WHAT NEEDS TO BE DONE: Find every line in the records below that contains the word "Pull", and copy each such line.

(Source records)
=-=-=-=-=

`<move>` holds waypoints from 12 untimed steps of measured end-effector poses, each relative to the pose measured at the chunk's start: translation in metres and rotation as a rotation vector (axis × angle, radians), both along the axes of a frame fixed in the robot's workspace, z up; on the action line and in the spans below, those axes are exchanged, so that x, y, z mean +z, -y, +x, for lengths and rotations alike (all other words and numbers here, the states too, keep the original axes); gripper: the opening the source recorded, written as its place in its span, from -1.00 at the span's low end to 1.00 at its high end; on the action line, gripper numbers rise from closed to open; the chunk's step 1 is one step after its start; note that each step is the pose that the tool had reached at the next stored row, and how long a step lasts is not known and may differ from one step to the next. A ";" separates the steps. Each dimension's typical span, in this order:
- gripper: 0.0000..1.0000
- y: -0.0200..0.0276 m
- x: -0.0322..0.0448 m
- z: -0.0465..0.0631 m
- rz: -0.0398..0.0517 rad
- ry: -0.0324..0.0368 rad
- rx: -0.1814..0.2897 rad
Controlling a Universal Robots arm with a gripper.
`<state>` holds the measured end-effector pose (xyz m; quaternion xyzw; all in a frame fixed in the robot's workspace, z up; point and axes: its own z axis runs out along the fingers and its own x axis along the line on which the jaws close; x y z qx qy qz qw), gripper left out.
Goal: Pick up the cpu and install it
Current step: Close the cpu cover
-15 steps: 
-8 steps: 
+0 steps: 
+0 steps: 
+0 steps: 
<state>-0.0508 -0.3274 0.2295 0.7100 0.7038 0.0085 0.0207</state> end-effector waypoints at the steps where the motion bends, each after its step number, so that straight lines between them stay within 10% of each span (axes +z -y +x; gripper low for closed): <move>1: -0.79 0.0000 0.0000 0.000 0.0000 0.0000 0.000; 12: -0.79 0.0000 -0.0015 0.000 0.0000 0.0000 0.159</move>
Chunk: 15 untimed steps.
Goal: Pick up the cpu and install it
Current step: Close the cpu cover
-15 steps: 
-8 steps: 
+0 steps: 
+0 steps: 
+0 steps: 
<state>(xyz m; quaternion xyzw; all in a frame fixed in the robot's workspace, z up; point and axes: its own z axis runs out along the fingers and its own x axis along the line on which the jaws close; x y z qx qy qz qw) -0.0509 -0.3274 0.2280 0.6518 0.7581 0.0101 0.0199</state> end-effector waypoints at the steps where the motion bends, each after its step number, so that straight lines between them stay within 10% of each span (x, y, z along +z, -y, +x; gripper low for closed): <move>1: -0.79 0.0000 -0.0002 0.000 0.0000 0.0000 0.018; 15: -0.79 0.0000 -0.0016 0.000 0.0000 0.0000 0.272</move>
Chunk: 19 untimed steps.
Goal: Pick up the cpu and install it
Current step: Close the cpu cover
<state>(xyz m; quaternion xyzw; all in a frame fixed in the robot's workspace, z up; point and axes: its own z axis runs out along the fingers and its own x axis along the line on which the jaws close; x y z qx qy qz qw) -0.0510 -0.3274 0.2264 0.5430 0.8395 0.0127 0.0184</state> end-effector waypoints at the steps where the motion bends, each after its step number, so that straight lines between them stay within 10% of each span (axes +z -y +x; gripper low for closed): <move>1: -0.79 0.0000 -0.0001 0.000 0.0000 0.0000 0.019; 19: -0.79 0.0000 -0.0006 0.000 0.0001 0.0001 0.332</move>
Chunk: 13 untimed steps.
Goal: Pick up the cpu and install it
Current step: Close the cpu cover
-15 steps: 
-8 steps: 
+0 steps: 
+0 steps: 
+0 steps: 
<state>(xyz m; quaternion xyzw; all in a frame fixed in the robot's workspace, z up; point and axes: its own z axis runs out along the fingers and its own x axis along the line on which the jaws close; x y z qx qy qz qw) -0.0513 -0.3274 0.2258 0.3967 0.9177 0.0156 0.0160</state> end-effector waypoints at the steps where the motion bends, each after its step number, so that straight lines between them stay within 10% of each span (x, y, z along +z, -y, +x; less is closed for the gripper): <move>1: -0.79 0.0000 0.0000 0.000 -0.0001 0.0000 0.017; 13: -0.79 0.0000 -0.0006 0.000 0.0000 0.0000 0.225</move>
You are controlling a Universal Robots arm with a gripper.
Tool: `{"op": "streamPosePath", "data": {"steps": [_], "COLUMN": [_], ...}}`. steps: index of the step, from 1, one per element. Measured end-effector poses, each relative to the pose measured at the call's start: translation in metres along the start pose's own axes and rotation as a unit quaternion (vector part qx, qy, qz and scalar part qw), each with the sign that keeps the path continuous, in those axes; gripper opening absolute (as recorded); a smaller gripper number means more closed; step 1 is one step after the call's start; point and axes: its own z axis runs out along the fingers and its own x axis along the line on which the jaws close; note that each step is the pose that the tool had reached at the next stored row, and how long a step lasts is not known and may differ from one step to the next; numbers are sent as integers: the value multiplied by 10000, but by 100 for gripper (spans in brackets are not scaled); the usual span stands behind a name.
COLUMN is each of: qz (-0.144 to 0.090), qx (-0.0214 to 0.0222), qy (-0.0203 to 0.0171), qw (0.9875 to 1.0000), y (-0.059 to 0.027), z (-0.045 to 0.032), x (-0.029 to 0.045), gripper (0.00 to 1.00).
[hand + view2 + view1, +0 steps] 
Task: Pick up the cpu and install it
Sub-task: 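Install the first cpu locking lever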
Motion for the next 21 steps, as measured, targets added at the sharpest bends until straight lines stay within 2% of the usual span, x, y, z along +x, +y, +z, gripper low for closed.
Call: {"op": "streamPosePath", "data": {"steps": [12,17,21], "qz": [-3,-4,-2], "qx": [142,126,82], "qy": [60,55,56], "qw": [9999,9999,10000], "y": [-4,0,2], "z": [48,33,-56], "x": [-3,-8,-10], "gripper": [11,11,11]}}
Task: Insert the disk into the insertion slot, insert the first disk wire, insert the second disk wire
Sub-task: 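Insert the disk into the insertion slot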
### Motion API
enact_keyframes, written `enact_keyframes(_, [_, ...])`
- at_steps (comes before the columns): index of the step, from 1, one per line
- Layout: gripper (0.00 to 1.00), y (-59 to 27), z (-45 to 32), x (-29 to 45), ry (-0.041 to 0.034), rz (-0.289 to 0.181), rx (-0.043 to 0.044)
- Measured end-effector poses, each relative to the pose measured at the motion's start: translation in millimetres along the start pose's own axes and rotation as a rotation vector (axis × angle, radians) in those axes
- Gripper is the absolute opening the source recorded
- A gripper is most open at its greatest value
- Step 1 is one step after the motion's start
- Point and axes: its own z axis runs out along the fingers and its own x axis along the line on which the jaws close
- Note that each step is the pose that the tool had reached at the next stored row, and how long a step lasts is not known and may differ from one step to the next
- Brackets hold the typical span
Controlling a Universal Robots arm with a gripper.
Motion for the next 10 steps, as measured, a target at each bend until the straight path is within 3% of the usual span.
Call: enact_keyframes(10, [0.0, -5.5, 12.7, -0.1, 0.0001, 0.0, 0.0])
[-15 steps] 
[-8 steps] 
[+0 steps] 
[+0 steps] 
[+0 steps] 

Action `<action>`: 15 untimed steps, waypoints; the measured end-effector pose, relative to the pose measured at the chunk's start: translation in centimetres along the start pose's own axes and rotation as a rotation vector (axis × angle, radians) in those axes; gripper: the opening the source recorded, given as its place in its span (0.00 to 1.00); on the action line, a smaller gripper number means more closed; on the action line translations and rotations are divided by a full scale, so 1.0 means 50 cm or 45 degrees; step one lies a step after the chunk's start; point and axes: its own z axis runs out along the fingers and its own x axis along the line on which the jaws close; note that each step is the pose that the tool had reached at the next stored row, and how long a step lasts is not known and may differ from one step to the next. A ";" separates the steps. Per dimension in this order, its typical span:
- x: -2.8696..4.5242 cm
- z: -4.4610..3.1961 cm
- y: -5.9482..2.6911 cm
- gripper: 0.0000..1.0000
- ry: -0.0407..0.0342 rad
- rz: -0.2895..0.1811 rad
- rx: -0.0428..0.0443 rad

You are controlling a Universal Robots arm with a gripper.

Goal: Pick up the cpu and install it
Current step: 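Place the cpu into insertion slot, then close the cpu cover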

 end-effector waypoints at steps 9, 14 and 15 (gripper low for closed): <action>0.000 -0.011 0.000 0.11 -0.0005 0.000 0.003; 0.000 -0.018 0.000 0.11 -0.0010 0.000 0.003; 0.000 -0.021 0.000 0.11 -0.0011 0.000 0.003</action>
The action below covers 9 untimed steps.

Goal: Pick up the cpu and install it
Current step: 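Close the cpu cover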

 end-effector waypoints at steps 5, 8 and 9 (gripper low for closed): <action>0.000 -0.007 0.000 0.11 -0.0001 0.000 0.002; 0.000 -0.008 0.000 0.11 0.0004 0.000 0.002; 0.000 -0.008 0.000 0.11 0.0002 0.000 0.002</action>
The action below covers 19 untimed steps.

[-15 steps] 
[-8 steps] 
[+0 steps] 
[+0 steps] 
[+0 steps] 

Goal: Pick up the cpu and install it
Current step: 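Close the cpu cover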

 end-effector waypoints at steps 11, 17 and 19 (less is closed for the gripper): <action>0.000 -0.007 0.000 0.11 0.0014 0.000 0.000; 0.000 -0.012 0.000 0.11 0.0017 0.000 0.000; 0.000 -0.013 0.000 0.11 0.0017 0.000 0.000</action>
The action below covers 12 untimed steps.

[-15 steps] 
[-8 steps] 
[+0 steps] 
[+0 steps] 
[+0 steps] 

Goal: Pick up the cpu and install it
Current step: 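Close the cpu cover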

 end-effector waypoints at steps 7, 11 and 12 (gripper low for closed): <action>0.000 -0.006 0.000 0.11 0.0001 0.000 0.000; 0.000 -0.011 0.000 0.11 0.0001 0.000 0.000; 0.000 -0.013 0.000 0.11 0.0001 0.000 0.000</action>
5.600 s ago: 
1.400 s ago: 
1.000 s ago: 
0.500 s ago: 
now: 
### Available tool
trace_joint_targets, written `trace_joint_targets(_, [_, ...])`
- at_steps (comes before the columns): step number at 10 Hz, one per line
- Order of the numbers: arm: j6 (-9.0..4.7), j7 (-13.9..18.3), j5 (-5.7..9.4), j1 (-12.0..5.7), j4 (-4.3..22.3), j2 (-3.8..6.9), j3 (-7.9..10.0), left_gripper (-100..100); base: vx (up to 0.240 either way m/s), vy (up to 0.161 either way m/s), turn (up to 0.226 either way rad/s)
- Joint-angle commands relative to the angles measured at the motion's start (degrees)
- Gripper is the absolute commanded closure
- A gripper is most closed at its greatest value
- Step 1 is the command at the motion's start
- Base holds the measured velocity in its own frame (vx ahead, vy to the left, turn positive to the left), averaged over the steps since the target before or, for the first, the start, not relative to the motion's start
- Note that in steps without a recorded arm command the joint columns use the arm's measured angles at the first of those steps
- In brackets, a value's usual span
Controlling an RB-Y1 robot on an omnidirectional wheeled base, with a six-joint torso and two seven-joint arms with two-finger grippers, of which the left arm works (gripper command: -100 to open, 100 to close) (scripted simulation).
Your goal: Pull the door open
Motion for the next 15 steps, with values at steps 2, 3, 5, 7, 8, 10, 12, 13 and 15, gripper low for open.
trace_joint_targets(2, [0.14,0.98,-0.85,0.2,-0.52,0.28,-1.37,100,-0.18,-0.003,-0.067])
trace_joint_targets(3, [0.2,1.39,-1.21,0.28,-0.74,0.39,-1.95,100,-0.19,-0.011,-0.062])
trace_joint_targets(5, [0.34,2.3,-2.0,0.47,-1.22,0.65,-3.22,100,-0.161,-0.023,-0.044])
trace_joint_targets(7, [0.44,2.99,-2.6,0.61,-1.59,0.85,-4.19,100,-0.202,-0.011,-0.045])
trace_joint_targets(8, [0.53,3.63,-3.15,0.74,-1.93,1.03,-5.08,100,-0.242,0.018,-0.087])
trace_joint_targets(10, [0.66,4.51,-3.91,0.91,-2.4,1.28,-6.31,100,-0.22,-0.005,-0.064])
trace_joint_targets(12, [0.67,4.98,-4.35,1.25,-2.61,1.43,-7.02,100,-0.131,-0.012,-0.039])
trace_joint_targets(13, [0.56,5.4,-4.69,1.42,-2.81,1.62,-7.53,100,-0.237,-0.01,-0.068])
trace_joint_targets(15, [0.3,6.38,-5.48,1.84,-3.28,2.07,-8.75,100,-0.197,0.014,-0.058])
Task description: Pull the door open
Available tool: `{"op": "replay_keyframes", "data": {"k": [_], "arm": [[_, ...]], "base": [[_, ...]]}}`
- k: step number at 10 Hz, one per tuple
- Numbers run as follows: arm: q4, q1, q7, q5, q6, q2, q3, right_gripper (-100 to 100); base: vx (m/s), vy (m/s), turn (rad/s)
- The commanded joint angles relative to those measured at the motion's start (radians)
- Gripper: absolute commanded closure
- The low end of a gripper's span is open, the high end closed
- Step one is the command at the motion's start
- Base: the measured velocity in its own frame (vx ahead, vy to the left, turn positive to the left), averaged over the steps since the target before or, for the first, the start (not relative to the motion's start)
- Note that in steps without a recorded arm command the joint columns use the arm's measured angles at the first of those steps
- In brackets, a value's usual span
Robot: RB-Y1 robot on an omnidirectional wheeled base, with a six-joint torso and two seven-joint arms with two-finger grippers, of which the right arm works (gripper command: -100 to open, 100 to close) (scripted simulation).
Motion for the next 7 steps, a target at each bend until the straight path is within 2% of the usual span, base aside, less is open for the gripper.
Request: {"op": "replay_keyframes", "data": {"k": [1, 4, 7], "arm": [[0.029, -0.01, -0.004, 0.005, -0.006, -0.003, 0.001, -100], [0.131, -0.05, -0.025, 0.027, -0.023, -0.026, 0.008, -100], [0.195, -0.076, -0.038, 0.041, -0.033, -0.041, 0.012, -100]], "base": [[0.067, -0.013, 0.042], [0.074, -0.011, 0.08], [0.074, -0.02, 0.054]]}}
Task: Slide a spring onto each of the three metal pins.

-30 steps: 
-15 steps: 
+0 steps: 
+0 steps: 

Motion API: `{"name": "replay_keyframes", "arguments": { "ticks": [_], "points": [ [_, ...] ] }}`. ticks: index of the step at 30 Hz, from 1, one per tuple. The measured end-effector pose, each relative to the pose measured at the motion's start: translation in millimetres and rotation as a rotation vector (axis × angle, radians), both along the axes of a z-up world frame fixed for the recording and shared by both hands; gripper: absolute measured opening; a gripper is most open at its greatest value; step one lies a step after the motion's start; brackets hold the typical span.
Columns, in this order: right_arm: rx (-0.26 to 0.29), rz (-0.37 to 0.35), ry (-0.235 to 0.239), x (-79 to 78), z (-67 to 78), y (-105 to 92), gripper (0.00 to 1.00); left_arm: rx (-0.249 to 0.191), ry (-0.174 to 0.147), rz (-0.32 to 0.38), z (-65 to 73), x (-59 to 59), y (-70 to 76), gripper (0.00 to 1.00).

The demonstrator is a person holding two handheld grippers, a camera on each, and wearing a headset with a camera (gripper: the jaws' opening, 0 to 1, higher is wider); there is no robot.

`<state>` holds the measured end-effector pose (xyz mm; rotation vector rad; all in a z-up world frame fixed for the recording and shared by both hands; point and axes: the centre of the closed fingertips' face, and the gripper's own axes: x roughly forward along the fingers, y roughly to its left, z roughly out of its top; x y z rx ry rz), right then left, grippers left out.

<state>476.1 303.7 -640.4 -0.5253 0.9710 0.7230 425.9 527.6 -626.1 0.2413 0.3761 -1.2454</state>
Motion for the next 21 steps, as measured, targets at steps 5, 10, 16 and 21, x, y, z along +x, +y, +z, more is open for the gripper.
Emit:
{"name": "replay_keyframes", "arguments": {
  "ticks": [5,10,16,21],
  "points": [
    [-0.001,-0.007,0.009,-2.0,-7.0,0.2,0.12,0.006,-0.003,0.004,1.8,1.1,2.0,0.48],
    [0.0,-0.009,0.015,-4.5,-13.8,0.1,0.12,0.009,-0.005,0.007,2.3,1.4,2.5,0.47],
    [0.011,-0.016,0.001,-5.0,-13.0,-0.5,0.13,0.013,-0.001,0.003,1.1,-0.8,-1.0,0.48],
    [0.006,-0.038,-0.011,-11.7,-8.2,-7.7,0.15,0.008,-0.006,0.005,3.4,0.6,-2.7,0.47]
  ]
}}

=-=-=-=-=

TASK SOLUTION:
Your goal: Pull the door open
Task description: Pull the door open

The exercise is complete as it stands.